→ What to do
Starting at the first line of the records below, transcribe each line exactly, ending with the line that contains "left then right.".
====== Records to process
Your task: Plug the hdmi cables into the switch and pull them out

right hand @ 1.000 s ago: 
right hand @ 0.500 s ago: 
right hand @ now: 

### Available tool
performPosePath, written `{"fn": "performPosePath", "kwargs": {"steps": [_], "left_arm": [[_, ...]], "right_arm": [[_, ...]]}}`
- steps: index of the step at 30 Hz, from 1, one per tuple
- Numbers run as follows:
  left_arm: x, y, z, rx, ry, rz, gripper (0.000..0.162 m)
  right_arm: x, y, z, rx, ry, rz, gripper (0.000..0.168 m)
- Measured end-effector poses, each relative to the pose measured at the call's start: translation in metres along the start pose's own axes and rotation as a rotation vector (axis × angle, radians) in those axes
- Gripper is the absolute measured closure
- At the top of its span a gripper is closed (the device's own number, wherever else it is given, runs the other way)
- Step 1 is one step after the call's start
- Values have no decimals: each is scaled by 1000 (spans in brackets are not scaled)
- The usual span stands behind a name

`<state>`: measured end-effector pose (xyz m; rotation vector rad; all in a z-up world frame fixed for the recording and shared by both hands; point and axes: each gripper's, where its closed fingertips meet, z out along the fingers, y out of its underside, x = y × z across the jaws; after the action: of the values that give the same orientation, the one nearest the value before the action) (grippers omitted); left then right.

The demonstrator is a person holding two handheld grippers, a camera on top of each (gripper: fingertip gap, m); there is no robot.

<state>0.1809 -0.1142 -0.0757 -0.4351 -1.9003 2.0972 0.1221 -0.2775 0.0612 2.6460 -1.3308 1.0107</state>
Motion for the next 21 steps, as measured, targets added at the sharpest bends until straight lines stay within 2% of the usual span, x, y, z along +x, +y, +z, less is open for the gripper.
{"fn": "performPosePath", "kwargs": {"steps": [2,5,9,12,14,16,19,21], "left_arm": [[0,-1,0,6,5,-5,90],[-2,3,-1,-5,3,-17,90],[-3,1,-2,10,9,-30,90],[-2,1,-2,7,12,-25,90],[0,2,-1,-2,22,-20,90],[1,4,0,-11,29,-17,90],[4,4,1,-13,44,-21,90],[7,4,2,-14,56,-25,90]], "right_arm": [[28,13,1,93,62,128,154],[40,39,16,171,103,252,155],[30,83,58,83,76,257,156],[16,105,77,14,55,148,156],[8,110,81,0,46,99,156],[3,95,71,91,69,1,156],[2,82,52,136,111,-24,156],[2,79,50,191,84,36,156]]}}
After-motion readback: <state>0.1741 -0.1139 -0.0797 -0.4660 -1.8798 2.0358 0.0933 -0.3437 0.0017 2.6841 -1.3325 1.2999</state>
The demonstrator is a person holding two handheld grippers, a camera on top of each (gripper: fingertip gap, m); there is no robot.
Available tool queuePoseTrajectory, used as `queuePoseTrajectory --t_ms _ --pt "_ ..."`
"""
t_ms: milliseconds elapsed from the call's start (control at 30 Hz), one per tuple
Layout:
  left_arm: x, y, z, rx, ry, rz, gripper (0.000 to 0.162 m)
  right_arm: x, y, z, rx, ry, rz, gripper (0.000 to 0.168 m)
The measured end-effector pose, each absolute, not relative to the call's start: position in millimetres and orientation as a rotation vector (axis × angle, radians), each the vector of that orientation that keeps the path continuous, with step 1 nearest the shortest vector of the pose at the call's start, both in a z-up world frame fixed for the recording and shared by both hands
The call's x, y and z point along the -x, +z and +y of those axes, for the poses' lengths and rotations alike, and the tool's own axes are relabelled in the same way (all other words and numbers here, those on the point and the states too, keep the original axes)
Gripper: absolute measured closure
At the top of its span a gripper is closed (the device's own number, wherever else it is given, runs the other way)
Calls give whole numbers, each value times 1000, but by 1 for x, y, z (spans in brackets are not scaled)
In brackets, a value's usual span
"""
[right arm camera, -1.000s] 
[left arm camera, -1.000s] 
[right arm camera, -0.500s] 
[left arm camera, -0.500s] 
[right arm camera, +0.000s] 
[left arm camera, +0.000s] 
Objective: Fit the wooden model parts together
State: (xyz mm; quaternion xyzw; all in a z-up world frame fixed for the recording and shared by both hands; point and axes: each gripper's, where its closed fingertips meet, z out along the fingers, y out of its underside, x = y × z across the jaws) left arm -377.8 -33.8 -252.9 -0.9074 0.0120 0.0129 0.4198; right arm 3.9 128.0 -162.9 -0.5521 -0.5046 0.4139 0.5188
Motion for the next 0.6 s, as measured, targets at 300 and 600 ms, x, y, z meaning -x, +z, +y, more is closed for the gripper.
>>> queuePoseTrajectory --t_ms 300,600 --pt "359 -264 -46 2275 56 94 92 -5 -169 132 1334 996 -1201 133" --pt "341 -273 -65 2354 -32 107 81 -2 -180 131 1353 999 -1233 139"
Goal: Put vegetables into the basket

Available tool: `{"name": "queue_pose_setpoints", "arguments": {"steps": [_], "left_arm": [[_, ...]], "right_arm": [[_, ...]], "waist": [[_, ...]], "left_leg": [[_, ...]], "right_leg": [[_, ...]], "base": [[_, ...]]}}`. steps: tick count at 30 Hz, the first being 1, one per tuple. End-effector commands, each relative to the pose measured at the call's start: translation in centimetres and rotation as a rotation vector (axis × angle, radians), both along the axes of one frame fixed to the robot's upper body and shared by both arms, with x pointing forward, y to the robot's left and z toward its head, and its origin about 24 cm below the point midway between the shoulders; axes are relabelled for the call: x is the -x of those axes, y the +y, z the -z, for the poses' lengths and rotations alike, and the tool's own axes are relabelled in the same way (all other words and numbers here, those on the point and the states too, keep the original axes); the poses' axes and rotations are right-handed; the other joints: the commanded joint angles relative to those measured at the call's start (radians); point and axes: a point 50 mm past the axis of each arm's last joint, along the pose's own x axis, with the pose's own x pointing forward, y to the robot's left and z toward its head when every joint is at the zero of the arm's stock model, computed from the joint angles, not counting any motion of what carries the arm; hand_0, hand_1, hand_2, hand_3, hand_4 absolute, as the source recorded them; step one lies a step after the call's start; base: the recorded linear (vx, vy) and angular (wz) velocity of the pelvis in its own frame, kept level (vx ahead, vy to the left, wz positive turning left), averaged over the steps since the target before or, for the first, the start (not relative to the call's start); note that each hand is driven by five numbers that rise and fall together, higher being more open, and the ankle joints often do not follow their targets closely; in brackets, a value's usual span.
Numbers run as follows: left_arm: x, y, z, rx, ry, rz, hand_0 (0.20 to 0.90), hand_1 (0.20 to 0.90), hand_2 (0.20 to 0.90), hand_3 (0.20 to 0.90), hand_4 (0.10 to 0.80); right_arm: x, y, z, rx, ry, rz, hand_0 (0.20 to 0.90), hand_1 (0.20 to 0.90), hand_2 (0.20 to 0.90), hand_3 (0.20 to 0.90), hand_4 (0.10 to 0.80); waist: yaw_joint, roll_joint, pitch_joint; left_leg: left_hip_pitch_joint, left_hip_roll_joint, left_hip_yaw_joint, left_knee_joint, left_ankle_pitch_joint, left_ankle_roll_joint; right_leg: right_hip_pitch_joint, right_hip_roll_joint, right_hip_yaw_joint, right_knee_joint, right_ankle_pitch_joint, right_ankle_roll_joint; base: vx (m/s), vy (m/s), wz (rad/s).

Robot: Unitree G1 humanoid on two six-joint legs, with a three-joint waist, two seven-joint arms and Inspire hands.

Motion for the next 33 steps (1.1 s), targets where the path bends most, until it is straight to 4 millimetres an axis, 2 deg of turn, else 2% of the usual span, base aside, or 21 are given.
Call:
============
→ Exercise result
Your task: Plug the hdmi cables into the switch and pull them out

right hand @ 1.000 s ago: 
right hand @ 0.500 s ago: 
right hand @ now: 

### Available tool
performPosePath, written `{"fn": "performPosePath", "kwargs": {"steps": [_], "left_arm": [[_, ...]], "right_arm": [[_, ...]]}}`
- steps: index of the step at 30 Hz, from 1, one per tuple
- Numbers run as follows:
  left_arm: x, y, z, rx, ry, rz, gripper (0.000..0.162 m)
  right_arm: x, y, z, rx, ry, rz, gripper (0.000..0.168 m)
- Measured end-effector poses, each relative to the pose measured at the call's start: translation in metres along the start pose's own axes and rotation as a rotation vector (axis × angle, radians) in those axes
- Gripper is the absolute measured closure
- At the top of its span a gripper is closed (the device's own number, wherever else it is given, runs the other way)
- Step 1 is one step after the call's start
- Values have no decimals: each is scaled by 1000 (spans in brackets are not scaled)
- The usual span stands behind a name

`<state>`: measured end-effector pose (xyz m; rotation vector rad; all in a z-up world frame fixed for the recording and shared by both hands; point and axes: each gripper's, where its closed fingertips meet, z out along the fingers, y out of its underside, x = y × z across the jaws; after the action: of the values that give the same orientation, the one nearest the value before the action) (grippers omitted); left then right.

The exercise has been carried out completely.